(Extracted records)
★ ★ ★ ★ ★ ★ ★

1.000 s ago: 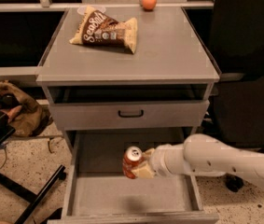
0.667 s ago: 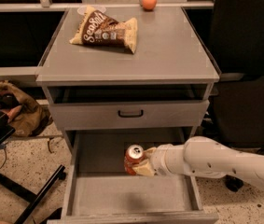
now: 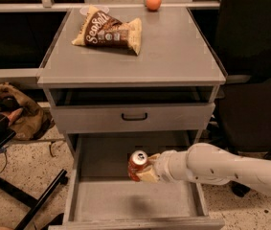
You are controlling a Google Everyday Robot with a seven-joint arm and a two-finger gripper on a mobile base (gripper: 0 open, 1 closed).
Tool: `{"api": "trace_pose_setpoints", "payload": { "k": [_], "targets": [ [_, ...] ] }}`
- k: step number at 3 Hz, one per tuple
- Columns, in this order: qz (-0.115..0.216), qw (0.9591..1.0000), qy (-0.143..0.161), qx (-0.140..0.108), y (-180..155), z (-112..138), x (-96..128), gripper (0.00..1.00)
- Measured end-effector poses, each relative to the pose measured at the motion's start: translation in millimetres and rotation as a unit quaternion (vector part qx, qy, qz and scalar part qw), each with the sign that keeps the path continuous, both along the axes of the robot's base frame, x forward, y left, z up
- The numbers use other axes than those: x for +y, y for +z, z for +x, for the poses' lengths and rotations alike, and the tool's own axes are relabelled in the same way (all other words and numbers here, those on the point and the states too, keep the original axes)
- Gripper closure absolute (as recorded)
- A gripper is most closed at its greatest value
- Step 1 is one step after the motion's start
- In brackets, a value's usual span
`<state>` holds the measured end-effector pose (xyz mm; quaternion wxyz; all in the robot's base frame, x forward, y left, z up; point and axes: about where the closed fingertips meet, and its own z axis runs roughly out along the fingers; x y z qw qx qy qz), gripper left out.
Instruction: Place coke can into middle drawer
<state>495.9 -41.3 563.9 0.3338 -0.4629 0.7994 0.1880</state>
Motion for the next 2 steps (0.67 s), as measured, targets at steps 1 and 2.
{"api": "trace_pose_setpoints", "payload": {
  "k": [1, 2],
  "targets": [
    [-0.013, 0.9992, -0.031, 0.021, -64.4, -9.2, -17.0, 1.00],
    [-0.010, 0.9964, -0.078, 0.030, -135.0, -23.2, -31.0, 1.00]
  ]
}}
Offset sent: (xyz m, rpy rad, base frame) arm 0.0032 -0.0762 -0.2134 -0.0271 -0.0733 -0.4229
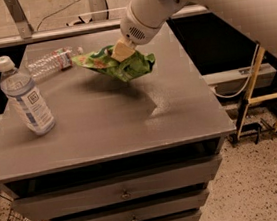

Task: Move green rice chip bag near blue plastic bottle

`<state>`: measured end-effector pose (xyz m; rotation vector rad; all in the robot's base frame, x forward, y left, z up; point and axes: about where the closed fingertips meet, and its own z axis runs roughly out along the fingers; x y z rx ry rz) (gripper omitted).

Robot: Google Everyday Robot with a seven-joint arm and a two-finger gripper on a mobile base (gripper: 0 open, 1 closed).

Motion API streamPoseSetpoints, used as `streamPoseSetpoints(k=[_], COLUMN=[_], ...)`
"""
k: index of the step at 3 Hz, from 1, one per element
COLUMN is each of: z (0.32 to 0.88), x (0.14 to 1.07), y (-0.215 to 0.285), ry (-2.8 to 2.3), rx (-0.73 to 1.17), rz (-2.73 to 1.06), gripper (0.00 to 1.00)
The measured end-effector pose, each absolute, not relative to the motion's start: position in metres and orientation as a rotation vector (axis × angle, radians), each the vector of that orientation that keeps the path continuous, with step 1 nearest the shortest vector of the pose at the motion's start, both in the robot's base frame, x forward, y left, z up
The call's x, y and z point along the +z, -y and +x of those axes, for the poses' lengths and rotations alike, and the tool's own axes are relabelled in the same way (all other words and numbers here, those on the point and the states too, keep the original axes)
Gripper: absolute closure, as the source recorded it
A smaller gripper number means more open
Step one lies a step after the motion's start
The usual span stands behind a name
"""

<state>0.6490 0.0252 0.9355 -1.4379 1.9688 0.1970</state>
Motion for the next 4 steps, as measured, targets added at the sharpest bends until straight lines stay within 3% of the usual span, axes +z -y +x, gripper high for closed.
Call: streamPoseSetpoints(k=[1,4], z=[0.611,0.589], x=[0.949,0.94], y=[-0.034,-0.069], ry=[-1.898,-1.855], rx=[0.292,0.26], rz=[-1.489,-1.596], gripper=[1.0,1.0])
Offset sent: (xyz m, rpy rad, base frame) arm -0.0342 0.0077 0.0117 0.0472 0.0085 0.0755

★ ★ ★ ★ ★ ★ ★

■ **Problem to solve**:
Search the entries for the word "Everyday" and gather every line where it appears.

■ **Output**:
You are controlling a Google Everyday Robot with a seven-joint arm and a two-finger gripper on a mobile base (gripper: 0 open, 1 closed).
Robot: Google Everyday Robot with a seven-joint arm and a two-finger gripper on a mobile base (gripper: 0 open, 1 closed).

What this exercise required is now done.